La paralysie prolongée de la Minière de Bakwanga (MIBA), jadis pilier économique du Kasaï et de la République démocratique Congo, continue de susciter inquiétude et mobilisation. Deux initiatives récentes témoignent de la pression croissante pour la relance de cette société minière qui contribuait après la Gécamines au budget national.

D’une part, le Collectif des Enfants MIBA, regroupant les fils et filles des travailleurs, a lancé un appel solennel pour la reprise effective des activités. Il dénonce le blocage politique, administratif et financier qui empêche l’utilisation des 50 millions de dollars américains annoncés et pour eux déjà décaissés pour ressusciter la société. Ils demandent notamment entre autres le maintien de la MIBA comme société publique et la mise en œuvre rapide des projets structurants du Kasaï (Brasimba, Institut Kalenda Mudishi, centrale de Tshipuka, Enerka, DAIPN, 300 maisons préfabriquées).

D’autre part, des victimes directes du ralentissement des activités de la MIBA accusent eux les ministres du Portefeuille et des Finances d’avoir détourné les 50 millions de dollars américains destinés à la relance de la société. Ce qui n’est pas évident, estime Scoop RDC. Mais néanmoins, ce collectif des plaignants a saisi, le 30 septembre dernier, le procureur général près la Cour de cassation quant à ce. Il souligne les pertes d’emplois, la paupérisation et les tensions locales causées par cette paralysie. Les victimes réclament : la reprise immédiate des opérations, la réparation des préjudices subis et l’enquête sur les responsables des blocages.

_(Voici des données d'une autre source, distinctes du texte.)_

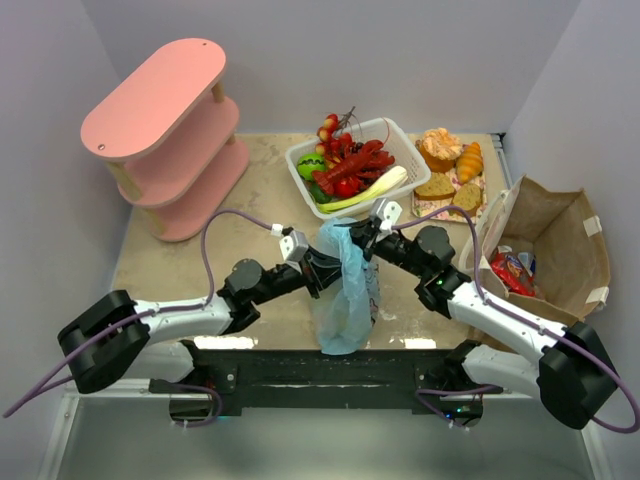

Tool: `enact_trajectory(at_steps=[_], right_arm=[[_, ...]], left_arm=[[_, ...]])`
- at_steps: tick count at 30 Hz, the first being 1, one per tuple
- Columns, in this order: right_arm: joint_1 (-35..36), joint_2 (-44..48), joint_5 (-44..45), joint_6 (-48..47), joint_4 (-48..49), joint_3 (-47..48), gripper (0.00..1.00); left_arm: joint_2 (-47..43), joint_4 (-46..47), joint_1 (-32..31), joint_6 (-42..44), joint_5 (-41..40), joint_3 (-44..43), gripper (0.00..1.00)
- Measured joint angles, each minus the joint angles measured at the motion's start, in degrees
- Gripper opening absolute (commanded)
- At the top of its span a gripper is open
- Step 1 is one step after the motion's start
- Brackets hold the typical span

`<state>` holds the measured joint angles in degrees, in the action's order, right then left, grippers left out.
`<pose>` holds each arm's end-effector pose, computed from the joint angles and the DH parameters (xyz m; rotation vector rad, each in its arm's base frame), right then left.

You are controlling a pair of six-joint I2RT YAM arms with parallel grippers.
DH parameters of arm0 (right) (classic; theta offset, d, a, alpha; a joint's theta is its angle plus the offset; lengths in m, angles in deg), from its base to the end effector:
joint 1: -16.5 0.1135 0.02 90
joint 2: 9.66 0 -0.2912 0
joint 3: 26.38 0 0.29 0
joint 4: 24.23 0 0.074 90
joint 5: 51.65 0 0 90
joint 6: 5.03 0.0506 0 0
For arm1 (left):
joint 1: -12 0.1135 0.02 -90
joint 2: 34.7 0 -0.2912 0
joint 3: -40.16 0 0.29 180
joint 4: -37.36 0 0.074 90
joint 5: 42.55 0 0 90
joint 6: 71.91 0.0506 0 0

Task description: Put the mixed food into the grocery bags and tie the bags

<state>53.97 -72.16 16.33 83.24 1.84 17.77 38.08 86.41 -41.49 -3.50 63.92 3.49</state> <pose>0.2112 0.1858 0.2967 -0.7952 1.2649 0.7823 0.1595 -0.2396 0.2482 0.6534 1.3249 -1.2789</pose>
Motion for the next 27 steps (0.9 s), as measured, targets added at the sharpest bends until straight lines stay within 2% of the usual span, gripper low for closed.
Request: enact_trajectory(at_steps=[3, 4, 7, 8, 12, 17, 20, 23, 27], right_arm=[[-0.1, 0.0, -0.1, 0.4, 0.4, 0.0, 0.00], [-0.2, 0.0, -0.3, 0.9, 0.5, 0.0, 0.00], [-0.8, 0.0, -0.7, 2.2, 1.5, 0.0, 0.00], [-0.9, -0.1, -1.2, 2.7, 2.0, 0.0, 0.00], [-1.4, -0.1, -3.1, 4.5, 3.5, -0.1, 0.00], [-1.6, -0.2, -5.0, 6.5, 5.3, -0.8, 0.00], [-1.9, -0.9, -6.5, 7.5, 6.4, -0.8, 0.00], [-2.0, -1.5, -7.7, 8.2, 6.7, -0.8, 0.00], [-2.0, -1.7, -8.3, 8.8, 6.9, -0.8, 0.00]], left_arm=[[1.7, 2.7, -0.7, -1.5, -2.9, 0.8, 0.19], [2.1, 3.3, -0.7, -2.0, -3.6, 1.2, 0.38], [2.0, 3.5, -0.4, -3.2, -4.6, 3.1, 0.55], [1.5, 3.2, 0.0, -3.9, -4.6, 4.1, 0.57], [-3.5, -1.0, 2.4, -4.6, -4.4, 6.1, 0.60], [-12.8, -7.2, 6.5, -5.1, -4.1, 6.5, 0.52], [-16.7, -8.8, 8.6, -6.0, -4.0, 6.5, 0.55], [-18.8, -8.5, 9.4, -7.9, -3.7, 6.5, 0.56], [-16.9, -7.9, 9.8, -10.4, -3.3, 5.8, 0.55]])
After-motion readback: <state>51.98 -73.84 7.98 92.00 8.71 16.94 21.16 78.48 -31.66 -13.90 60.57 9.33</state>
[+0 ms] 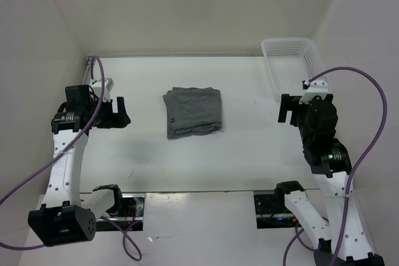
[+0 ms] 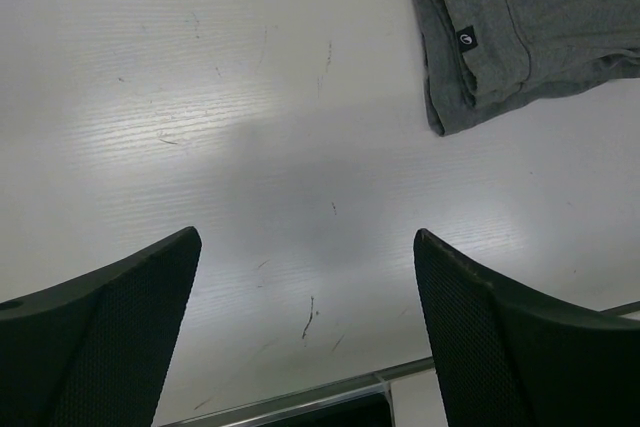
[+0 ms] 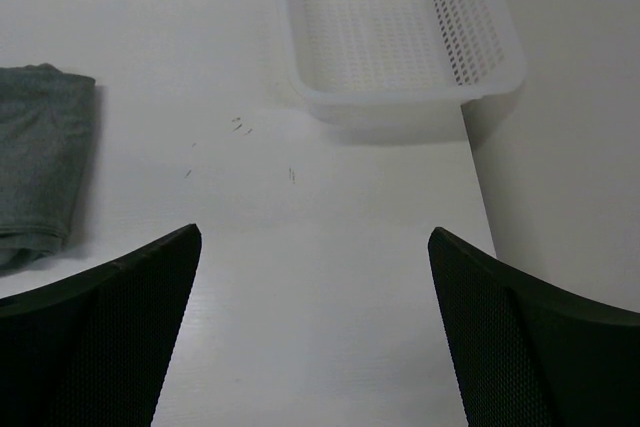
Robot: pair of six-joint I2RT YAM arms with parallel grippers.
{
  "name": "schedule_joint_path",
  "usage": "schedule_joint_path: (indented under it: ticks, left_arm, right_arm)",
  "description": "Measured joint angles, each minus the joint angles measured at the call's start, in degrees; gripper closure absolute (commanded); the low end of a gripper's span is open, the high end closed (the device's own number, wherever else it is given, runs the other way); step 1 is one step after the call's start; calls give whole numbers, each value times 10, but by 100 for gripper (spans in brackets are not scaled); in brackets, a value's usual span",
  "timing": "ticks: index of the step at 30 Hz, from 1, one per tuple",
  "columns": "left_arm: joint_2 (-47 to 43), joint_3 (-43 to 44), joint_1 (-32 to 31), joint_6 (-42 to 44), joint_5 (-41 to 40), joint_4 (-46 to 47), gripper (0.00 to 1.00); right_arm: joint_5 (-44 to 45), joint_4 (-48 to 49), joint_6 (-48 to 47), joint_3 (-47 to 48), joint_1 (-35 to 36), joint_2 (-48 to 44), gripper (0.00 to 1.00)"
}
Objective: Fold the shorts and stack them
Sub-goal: Fold the shorts
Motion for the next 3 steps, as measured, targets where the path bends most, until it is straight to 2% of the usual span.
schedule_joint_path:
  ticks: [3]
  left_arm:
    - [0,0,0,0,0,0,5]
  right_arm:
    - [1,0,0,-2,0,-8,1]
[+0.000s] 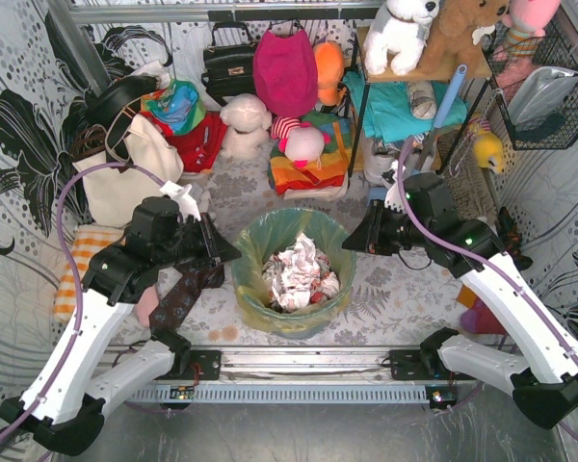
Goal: Tie the trash bag
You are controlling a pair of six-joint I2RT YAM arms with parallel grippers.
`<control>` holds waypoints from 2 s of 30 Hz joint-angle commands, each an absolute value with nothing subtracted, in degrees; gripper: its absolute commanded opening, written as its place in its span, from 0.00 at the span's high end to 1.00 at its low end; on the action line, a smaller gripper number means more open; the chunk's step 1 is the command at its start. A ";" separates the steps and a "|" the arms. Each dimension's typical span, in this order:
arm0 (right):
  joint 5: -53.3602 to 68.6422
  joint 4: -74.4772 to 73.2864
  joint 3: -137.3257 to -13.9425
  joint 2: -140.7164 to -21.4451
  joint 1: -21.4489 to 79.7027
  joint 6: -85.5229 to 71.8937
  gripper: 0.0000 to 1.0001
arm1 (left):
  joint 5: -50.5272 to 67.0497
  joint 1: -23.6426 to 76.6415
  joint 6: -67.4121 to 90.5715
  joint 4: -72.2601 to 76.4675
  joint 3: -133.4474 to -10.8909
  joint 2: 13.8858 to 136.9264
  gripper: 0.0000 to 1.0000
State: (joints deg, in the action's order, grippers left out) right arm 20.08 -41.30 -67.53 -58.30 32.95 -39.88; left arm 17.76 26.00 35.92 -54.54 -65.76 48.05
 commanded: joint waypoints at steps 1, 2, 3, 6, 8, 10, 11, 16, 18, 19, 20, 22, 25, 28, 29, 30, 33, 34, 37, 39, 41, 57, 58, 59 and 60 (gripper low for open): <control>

Ces initiatives qui se sont déclenchées à quelques jours avant l’arrivée du président de la République à Mbujimayi et qui séjourne déjà depuis dimanche 05 octobre, reflètent un mécontentement profond et légitime au sein des populations kasaïennes ainsi qu’une volonté partagée de voir la MIBA retrouver son rôle de moteur économique et social de la province.

« La souffrance du peuple kasaïen a trop duré », concluent les deux tendances de cette mobilisation, rappelant que la renaissance de la MIBA est désormais une priorité sociale et économique incontournable. Tshisekedi qui séjourne à Mbuji-Mayi va-t-il répondre positivement à cette requête ? Croisons encore les doigts.